Alternative to Revocation Agreement (ATR): This occurs when an individual on community supervision has been involved in violations, but the Division of Community Corrections agrees to not pursue revocation of their supervision if the person completes specific tasks and/or goals.  

Early Discharge: The ability for an individual's term of probation to be terminated early after meeting specific conditions. This is only applicable for those on probation or parole, not for those on extended supervision.  

Electronic Monitoring: Equipment that helps to monitor the whereabouts and/or activities of those on supervision. The Department of Corrections most frequently utilizes the following equipment:

  • Global Position System (GPS) provides constant information on the whereabouts of an offender.
  • Alcohol Monitoring is completed through the use of the Transdermal Alcohol Device (TAD), which provides a continuous measure of alcohol content based on perspiration, or through a Soberlink, which allows for testing on a set schedule. 
  • Radio Frequency (RF) indicates whether or not a person is inside their residence. 
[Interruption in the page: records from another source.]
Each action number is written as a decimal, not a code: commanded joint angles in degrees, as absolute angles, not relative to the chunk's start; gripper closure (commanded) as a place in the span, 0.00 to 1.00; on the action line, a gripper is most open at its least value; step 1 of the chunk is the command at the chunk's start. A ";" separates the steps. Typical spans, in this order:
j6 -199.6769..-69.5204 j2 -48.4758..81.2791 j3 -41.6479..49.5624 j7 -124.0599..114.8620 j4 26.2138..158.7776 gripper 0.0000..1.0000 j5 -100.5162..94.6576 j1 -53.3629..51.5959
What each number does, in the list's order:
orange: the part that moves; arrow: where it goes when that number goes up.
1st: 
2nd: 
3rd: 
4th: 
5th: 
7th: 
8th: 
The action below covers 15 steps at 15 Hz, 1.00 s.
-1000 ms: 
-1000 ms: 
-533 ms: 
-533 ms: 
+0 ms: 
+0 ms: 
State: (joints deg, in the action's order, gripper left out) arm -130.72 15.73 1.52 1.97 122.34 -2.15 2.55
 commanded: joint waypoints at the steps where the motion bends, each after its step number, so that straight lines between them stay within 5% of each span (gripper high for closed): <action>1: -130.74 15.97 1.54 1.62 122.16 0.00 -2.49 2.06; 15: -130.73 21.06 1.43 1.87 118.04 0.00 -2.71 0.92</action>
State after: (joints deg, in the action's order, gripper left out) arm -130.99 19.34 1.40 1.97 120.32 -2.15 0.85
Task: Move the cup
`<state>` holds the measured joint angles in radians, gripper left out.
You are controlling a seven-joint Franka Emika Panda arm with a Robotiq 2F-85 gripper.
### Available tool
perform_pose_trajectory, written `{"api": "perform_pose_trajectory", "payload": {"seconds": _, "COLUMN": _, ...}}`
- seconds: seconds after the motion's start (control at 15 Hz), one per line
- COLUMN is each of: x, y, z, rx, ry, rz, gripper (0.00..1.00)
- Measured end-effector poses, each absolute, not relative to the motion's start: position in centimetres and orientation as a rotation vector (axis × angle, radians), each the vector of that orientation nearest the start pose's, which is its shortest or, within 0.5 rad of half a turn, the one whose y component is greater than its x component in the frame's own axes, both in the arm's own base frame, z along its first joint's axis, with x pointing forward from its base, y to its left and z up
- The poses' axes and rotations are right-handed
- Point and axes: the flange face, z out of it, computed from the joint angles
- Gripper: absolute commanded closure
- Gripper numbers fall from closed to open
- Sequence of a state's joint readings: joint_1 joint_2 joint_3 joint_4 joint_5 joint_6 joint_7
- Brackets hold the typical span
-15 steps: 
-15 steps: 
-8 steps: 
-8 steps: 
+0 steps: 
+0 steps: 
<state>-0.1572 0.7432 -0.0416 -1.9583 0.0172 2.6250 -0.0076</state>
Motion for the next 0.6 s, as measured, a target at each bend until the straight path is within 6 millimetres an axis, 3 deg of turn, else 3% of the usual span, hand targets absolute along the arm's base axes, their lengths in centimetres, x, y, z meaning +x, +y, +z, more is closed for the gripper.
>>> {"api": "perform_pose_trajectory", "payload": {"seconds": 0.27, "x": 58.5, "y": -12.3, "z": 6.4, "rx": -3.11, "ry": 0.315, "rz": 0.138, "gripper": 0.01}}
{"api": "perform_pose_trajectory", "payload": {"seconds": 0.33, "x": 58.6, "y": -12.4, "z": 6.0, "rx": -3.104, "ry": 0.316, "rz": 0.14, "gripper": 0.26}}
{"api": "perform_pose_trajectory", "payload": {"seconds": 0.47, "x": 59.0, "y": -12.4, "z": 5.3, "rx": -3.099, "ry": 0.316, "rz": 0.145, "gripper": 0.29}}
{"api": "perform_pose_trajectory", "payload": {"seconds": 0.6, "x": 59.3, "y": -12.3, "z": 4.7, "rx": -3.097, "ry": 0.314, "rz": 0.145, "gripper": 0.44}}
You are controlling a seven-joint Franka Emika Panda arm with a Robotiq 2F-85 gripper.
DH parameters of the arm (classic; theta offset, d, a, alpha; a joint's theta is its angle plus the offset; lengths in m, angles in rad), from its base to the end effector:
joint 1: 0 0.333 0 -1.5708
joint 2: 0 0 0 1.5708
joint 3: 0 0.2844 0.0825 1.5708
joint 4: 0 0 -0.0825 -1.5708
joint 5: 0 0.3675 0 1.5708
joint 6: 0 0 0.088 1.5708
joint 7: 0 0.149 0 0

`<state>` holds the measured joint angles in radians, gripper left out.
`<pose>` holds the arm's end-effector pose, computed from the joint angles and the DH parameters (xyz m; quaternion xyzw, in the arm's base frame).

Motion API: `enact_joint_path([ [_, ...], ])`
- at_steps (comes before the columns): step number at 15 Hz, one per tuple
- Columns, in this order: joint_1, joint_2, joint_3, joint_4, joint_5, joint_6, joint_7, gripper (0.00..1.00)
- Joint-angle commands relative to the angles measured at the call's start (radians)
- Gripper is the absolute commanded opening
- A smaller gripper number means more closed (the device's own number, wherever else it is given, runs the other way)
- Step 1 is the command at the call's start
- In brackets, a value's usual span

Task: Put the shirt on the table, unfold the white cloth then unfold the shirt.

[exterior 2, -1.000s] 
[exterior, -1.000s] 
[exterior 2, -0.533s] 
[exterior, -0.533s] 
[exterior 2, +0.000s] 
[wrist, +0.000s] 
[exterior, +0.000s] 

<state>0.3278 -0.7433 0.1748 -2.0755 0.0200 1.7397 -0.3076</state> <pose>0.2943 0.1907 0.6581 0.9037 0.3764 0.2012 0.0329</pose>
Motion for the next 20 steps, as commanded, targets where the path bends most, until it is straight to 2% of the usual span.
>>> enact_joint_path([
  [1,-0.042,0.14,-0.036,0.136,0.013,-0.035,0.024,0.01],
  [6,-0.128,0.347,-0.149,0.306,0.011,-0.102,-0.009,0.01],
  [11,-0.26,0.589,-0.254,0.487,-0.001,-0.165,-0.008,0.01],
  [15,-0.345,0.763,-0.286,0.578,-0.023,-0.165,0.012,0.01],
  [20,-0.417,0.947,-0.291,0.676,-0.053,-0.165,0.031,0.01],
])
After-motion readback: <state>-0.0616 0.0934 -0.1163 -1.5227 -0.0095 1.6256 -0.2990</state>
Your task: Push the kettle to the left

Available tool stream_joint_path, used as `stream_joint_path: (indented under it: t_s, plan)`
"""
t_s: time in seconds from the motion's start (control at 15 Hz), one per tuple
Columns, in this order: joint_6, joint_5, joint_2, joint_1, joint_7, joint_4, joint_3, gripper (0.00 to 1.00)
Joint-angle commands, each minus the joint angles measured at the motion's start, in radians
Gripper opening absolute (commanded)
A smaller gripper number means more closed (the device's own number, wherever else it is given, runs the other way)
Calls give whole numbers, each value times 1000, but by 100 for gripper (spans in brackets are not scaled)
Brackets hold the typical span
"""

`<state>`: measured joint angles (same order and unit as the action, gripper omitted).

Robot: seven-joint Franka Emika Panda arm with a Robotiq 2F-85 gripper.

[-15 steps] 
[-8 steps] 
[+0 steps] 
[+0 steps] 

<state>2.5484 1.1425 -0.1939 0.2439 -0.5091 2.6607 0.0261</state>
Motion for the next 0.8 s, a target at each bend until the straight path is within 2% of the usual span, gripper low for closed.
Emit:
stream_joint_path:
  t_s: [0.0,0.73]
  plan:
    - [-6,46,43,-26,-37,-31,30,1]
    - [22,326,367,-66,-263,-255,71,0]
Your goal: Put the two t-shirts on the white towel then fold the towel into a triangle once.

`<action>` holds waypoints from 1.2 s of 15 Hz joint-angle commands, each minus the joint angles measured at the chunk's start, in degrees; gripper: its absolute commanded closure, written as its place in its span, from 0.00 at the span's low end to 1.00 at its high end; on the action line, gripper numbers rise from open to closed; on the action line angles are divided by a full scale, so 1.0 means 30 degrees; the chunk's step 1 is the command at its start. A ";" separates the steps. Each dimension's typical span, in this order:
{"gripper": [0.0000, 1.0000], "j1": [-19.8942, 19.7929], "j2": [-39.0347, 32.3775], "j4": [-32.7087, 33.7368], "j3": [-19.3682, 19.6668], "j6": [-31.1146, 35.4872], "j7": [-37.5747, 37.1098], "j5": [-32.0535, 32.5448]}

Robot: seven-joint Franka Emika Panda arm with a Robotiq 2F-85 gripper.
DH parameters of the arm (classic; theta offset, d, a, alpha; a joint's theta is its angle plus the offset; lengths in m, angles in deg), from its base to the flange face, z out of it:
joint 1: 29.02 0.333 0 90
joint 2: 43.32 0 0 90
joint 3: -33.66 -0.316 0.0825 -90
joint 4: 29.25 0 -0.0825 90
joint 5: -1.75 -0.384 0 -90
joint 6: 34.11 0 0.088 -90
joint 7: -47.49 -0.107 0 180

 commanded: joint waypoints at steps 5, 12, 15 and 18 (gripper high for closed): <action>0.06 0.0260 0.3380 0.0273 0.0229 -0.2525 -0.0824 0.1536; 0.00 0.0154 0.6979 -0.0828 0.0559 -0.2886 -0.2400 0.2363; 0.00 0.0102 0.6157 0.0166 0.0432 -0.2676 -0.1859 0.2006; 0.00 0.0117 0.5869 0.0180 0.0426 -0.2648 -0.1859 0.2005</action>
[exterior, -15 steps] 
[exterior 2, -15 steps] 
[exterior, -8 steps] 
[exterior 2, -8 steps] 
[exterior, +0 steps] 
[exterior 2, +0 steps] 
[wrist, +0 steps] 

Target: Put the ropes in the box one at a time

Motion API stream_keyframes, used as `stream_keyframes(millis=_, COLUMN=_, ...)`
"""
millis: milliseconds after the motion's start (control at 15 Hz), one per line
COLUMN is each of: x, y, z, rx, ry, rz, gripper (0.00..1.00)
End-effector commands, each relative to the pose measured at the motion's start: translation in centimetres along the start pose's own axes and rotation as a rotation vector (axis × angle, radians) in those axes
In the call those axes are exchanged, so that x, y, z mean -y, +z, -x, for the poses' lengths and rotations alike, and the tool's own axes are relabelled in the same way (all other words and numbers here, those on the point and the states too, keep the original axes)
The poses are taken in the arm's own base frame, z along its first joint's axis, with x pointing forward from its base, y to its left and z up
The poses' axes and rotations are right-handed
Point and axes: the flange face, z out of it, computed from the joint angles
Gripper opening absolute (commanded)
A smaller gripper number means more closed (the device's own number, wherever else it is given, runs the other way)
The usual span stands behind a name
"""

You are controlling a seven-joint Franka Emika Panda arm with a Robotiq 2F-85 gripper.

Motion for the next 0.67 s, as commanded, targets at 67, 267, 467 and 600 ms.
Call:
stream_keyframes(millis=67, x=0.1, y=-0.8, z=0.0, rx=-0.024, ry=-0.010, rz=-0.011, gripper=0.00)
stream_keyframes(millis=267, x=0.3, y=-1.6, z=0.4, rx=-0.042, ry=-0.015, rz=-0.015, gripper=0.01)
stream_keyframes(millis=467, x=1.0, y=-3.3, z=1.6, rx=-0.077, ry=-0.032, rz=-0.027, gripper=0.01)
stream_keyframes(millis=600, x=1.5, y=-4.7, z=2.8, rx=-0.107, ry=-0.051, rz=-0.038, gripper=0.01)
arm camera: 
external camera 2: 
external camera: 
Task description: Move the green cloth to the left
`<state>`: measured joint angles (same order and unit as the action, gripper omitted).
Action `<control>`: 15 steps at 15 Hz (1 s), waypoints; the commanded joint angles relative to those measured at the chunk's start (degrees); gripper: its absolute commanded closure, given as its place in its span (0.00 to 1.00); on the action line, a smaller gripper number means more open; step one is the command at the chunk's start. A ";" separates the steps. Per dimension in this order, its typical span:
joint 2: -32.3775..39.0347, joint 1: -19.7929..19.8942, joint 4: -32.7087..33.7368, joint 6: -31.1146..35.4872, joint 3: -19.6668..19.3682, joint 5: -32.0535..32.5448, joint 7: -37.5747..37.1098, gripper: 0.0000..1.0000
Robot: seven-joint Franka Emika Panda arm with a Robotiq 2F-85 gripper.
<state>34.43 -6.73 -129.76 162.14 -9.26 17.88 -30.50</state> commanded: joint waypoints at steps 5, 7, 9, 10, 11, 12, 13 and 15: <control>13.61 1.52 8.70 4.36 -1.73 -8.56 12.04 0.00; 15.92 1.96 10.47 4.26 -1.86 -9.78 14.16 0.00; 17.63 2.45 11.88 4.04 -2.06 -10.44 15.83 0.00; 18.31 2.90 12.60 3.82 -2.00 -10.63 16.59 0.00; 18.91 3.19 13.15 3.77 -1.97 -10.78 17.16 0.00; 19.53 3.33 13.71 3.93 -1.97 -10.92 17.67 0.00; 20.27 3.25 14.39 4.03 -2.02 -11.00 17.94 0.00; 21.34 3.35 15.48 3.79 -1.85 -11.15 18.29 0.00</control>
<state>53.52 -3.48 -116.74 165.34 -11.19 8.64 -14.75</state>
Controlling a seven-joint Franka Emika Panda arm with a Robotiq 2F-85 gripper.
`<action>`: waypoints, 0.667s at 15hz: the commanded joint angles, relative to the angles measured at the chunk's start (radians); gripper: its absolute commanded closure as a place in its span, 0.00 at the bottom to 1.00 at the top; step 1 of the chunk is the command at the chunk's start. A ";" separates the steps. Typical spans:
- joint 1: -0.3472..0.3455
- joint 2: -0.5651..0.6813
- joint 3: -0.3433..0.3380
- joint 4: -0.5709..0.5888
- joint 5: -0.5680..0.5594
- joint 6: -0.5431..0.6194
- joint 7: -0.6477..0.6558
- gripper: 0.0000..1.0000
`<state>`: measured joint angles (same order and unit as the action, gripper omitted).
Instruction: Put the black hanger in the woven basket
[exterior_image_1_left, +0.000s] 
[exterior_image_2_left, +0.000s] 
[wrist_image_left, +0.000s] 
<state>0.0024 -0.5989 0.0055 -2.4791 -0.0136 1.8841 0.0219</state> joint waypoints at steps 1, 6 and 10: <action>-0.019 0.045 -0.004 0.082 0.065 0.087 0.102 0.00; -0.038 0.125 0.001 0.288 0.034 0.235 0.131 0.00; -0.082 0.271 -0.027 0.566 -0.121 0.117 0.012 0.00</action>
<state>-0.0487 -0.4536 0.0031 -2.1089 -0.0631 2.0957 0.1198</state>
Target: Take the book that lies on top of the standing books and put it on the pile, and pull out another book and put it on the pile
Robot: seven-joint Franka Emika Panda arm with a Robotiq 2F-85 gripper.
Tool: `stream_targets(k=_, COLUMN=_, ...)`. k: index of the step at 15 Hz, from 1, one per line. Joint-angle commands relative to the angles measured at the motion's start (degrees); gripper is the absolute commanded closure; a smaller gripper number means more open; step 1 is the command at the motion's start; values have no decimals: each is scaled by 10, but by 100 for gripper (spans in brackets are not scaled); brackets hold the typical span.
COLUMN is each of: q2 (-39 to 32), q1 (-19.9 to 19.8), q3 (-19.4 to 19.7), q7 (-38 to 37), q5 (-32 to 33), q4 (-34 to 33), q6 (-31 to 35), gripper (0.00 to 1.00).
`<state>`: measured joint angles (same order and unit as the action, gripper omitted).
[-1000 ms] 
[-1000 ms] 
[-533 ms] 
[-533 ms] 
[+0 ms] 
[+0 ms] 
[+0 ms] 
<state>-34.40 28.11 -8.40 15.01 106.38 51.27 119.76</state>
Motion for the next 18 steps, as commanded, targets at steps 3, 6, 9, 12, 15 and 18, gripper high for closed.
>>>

Extended Supervision: A period of a prison sentence that is allowed to be served in the community and under the supervision of a probation/parole agent for crimes committed on or after December 31, 1999. A judge determines the original length of time of incarceration and extended supervision at sentencing. 

Hold: A common term referencing temporary incarceration pending an investigation of a potential violation of supervision or revocation of supervision. Holds are placed and lifted at the discretion of the Division of Community Corrections. 

Jail Sanction: A short term of jail imposed by the Department of Corrections in response to a violation of community supervision. 

Parole: A period of a prison sentence that is allowed to be served in the community and under the supervision of a probation/parole agent for crimes committed before December 31, 1999. The Wisconsin Parole Commission is the final authority for granting discretionary parole. 

Personal Protective Equipment (PPE): Any type of specialized clothing or equipment, such as gowns, gloves, masks, goggles and/or respirators, worn to prevent exposure to communicable diseases.

Probation: A period of supervision that is ordered by the court in response to a criminal conviction or deferred prosecution agreement. 

Revocation: A process in which the Division of Community Corrections recommends that an individual on community supervision return to jail or prison due to rule and/or criminal violations. This process involves a hearing in front of an Administrative Law Judge, the agent, the person on supervision and his/her attorney. 

Social Distancing: Measures intended to reduce the spread of illness by reducing direct contact between individuals.